*** Block opens ***

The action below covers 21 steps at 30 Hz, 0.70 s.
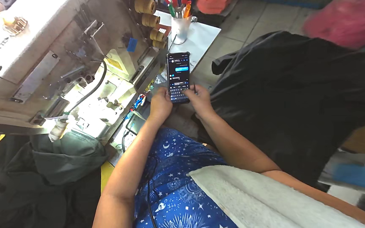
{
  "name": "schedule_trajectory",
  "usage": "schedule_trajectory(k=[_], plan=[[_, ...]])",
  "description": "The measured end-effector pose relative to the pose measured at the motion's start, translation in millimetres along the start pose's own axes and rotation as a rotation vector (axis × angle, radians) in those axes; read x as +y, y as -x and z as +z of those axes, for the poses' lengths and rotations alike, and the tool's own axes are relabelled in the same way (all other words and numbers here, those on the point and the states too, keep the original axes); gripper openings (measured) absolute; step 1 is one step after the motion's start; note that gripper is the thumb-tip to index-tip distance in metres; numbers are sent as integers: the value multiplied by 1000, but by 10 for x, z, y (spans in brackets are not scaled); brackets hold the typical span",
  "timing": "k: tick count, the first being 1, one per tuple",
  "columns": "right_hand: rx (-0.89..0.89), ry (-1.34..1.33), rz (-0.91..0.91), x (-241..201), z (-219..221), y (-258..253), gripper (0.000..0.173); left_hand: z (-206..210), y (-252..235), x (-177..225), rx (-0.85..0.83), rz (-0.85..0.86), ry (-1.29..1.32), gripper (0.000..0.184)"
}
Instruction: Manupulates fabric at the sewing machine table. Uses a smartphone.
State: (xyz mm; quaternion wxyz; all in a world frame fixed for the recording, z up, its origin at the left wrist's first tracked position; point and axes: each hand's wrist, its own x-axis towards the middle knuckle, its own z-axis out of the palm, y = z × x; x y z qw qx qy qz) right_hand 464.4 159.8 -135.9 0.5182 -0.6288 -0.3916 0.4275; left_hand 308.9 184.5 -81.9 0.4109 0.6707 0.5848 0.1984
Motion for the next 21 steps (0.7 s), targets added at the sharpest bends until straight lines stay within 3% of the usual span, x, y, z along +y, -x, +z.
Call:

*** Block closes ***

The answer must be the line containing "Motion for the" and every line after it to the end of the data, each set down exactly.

Motion for the next 21 steps (0.7 s), targets added at the sharpest bends until straight lines stay within 3% of the usual span, x, y, z along +y, -x, +z.
Call:

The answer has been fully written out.